God became portable, located in words that could be carried around instead of a massive

complex that could not.

But the building on the hill, the temple in Jerusalem, was planted in the people's hearts.

It's why I am filming this sermon from our sanctuary instead of my living room, because many of us have a natural emotional connection to the location where holiness happens.

It's why so many souls have died in so many fights over Jerusalem over the years; realtors like

James Helgager will tell you all three reasons why: location, location, location.

When the exile was over, rebuilding the temple was a top priority.

200 years had passed, but the crowds on the road side remembered it still.

A blowhard politician with a big ego inherited control of the Seleucid empire which

included Israel.

He had statues made of himself with an enlarged...feature..and ordered everyone to worship him.

When the Jews of course faithfully refused to do this, his soldiers seized the temple and

slaughtered a pig on the altar of the holy of holies to make the point clear.

This did not go over well.

It triggered the Maccabean revolt, and rather miraculously, the Jewish faithful recaptured

the temple.

There was only enough uncompromised oil to light the eternal candle for one night, but that oil somehow lasted eight days until more could be produced—the miracle of Hannukah.

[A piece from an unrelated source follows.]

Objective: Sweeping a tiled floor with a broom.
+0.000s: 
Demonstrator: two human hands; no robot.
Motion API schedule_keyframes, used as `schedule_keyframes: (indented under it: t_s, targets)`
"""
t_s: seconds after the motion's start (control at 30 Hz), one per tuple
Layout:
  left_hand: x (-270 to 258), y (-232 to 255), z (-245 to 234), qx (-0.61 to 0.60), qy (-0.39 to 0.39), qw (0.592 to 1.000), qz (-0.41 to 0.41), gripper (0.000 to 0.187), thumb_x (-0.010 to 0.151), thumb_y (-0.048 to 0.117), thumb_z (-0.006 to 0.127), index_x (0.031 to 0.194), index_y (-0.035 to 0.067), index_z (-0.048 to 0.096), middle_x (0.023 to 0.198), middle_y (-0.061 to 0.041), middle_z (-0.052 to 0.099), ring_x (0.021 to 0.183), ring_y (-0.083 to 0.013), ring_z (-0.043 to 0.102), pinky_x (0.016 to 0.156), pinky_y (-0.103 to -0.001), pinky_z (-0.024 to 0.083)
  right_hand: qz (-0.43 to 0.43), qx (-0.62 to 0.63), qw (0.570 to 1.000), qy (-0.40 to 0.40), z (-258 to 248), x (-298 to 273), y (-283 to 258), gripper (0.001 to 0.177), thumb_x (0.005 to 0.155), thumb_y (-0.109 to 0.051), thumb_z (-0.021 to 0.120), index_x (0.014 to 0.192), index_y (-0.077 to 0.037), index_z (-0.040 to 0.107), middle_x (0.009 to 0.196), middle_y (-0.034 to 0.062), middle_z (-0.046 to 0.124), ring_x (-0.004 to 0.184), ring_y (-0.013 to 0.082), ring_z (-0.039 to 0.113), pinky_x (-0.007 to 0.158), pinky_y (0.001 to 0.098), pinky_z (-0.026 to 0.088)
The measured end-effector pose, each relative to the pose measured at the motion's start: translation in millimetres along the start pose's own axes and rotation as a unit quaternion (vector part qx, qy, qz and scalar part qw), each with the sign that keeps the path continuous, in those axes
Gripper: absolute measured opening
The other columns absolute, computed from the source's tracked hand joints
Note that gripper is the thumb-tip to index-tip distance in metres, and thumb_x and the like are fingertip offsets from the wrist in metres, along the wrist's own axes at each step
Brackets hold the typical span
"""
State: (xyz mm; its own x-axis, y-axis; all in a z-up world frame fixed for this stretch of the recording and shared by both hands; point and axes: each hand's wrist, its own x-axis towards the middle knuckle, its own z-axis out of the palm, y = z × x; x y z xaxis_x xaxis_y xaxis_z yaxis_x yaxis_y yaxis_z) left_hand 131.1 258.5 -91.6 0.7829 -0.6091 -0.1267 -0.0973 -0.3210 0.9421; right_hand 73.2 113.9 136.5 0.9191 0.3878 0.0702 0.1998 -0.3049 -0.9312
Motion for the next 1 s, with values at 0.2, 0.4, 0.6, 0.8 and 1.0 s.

When the temple was rededicated, the author of Second Maccabees reports,


We celebrated a joyful festival for eight days, and it was just like the Festival of Shelters. In fact, while our people celebrated, they kept remembering the recent Festival of Shelters, when they were forced to roam the hills and live in caves like wild animals.

But now they walked around carrying tree branches decorated with twisted ivy and holding up branches, including some from palm trees.

They sang hymns and thanked the Lord for making our holy temple clean again.

Afterwards, everyone decided to make this a yearly festival for our whole nation.


Normal life and temple had been restored; people could once again come and worship God.

These memories were in the hearts and minds of the crowd cheering Jesus up the hill.

The prophet from lowly Nazareth, the people's champion, was taking the city and would

restore the broken connection between God and God's people.

In a sadly ironic twist of history, the temple was now lost in Jewish hands.

Temple authorities made worship difficult or impossible for too many people.

If you couldn't afford an animal to sacrifice, you couldn't receive God's blessing.

If you were from the country and couldn't get too Jerusalem, you were second class.

If you were blind or lame, you were out of luck.

The temple had become at worst a money grabbing racket, at best a kind of cliquish

country club like far too many churches do.

Several years had passed, but the president of the congregation remembered it still.

Back in the days when worship happened in public, the presiding bishop walked up after

worship to get coffee and a donut.

He noticed the basket for donations and said, "Never mind."

When the president asked him about it, the bishop replied, "What if I don't have any

money?

This basket tells me I'm not welcome here unless I pay up.

If the poor aren't welcome here, then neither is Jesus, so neither am I."

That probably was not the message intended by whoever put the basket there, some good

steward mindful of the cost of doing business, but that's the message it sent.

Connection to God had subtly, imperceptibly spoiled into pay-to-play.

The animals for sale in the courtyard, including some for very low prices, were a

thoughtful convenience that spoiled into yet another slap in a poor person's face.

The purity rules designed to protect God's house turned into turning people away from God.